▶ **What the task asks**:
A word-for-word transcription of the whole listing is required.

*** Recorded data Section Begins ***

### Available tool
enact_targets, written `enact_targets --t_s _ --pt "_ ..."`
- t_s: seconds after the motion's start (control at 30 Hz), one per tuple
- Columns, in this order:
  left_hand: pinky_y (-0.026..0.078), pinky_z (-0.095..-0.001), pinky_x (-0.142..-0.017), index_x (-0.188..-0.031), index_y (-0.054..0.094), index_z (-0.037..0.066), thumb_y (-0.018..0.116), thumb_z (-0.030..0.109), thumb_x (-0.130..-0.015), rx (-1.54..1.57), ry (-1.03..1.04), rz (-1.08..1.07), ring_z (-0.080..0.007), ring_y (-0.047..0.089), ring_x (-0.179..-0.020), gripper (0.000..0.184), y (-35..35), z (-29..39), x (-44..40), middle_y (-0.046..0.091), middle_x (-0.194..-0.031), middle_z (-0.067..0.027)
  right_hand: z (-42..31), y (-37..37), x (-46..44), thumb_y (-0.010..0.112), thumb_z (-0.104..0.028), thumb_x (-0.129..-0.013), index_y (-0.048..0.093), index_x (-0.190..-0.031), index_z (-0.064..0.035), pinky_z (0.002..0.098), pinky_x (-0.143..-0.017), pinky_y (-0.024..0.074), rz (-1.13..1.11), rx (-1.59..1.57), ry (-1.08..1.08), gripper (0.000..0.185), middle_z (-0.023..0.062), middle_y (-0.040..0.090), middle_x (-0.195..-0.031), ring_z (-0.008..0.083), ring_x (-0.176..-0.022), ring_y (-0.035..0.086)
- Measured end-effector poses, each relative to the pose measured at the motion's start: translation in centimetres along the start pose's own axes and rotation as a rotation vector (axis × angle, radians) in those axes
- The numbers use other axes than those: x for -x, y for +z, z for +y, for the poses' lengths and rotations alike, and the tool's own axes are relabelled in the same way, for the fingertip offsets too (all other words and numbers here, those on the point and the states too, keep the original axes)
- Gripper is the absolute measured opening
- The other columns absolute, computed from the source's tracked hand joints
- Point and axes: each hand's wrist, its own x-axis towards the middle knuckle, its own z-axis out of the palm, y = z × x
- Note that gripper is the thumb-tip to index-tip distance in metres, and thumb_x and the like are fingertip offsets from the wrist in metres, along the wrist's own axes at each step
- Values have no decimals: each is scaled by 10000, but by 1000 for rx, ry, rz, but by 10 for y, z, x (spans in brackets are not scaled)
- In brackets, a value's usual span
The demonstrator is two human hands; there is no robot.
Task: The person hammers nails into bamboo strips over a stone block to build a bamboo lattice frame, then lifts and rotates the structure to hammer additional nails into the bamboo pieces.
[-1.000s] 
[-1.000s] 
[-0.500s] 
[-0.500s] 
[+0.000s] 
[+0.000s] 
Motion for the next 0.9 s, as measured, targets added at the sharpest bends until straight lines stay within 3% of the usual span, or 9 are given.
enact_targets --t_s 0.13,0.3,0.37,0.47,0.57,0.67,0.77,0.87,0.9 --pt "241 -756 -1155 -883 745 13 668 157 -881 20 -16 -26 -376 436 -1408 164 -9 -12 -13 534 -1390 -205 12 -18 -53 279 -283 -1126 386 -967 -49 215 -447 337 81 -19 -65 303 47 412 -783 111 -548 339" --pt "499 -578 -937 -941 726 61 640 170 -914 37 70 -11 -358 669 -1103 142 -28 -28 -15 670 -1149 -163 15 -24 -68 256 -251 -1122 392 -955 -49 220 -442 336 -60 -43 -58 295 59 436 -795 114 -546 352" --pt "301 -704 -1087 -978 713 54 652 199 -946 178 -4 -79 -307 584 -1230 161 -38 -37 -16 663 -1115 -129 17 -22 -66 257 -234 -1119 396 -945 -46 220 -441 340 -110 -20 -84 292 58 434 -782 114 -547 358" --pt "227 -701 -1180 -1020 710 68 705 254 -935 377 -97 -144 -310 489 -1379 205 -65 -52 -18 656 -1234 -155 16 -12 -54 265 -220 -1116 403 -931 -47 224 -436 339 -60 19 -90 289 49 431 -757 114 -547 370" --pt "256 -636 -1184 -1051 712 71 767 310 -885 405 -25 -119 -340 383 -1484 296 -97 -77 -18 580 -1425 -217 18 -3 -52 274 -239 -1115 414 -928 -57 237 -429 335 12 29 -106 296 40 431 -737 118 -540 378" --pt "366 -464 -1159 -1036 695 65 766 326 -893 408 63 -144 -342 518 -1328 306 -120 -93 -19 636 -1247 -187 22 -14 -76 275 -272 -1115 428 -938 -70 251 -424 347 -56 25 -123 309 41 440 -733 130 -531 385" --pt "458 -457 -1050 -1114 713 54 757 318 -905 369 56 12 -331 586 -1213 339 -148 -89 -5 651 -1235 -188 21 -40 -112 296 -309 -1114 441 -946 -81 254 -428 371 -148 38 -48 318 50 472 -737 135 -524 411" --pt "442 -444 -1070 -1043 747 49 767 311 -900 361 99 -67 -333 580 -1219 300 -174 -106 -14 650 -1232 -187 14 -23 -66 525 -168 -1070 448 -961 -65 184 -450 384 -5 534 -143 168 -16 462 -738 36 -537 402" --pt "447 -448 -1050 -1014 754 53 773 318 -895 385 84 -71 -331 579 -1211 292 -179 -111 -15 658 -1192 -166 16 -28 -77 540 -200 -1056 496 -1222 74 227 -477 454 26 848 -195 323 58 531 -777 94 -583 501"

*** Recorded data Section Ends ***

▶ **Solved exercise**:
### Available tool
enact_targets, written `enact_targets --t_s _ --pt "_ ..."`
- t_s: seconds after the motion's start (control at 30 Hz), one per tuple
- Columns, in this order:
  left_hand: pinky_y (-0.026..0.078), pinky_z (-0.095..-0.001), pinky_x (-0.142..-0.017), index_x (-0.188..-0.031), index_y (-0.054..0.094), index_z (-0.037..0.066), thumb_y (-0.018..0.116), thumb_z (-0.030..0.109), thumb_x (-0.130..-0.015), rx (-1.54..1.57), ry (-1.03..1.04), rz (-1.08..1.07), ring_z (-0.080..0.007), ring_y (-0.047..0.089), ring_x (-0.179..-0.020), gripper (0.000..0.184), y (-35..35), z (-29..39), x (-44..40), middle_y (-0.046..0.091), middle_x (-0.194..-0.031), middle_z (-0.067..0.027)
  right_hand: z (-42..31), y (-37..37), x (-46..44), thumb_y (-0.010..0.112), thumb_z (-0.104..0.028), thumb_x (-0.129..-0.013), index_y (-0.048..0.093), index_x (-0.190..-0.031), index_z (-0.064..0.035), pinky_z (0.002..0.098), pinky_x (-0.143..-0.017), pinky_y (-0.024..0.074), rz (-1.13..1.11), rx (-1.59..1.57), ry (-1.08..1.08), gripper (0.000..0.185), middle_z (-0.023..0.062), middle_y (-0.040..0.090), middle_x (-0.195..-0.031), ring_z (-0.008..0.083), ring_x (-0.176..-0.022), ring_y (-0.035..0.086)
- Measured end-effector poses, each relative to the pose measured at the motion's start: translation in centimetres along the start pose's own axes and rotation as a rotation vector (axis × angle, radians) in those axes
- The numbers use other axes than those: x for -x, y for +z, z for +y, for the poses' lengths and rotations alike, and the tool's own axes are relabelled in the same way, for the fingertip offsets too (all other words and numbers here, those on the point and the states too, keep the original axes)
- Gripper is the absolute measured opening
- The other columns absolute, computed from the source's tracked hand joints
- Point and axes: each hand's wrist, its own x-axis towards the middle knuckle, its own z-axis out of the palm, y = z × x
- Note that gripper is the thumb-tip to index-tip distance in metres, and thumb_x and the like are fingertip offsets from the wrist in metres, along the wrist's own axes at each step
- Values have no decimals: each is scaled by 10000, but by 1000 for rx, ry, rz, but by 10 for y, z, x (spans in brackets are not scaled)
- In brackets, a value's usual span
The demonstrator is two human hands; there is no robot.
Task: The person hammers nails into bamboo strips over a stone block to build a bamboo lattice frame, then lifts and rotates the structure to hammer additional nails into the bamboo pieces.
[-1.000s] 
[-1.000s] 
[-0.500s] 
[-0.500s] 
[+0.000s] 
[+0.000s] 
Motion for the next 0.9 s, as measured, targets added at the sharpest bends until straight lines stay within 3% of the usual span, or 9 are given.
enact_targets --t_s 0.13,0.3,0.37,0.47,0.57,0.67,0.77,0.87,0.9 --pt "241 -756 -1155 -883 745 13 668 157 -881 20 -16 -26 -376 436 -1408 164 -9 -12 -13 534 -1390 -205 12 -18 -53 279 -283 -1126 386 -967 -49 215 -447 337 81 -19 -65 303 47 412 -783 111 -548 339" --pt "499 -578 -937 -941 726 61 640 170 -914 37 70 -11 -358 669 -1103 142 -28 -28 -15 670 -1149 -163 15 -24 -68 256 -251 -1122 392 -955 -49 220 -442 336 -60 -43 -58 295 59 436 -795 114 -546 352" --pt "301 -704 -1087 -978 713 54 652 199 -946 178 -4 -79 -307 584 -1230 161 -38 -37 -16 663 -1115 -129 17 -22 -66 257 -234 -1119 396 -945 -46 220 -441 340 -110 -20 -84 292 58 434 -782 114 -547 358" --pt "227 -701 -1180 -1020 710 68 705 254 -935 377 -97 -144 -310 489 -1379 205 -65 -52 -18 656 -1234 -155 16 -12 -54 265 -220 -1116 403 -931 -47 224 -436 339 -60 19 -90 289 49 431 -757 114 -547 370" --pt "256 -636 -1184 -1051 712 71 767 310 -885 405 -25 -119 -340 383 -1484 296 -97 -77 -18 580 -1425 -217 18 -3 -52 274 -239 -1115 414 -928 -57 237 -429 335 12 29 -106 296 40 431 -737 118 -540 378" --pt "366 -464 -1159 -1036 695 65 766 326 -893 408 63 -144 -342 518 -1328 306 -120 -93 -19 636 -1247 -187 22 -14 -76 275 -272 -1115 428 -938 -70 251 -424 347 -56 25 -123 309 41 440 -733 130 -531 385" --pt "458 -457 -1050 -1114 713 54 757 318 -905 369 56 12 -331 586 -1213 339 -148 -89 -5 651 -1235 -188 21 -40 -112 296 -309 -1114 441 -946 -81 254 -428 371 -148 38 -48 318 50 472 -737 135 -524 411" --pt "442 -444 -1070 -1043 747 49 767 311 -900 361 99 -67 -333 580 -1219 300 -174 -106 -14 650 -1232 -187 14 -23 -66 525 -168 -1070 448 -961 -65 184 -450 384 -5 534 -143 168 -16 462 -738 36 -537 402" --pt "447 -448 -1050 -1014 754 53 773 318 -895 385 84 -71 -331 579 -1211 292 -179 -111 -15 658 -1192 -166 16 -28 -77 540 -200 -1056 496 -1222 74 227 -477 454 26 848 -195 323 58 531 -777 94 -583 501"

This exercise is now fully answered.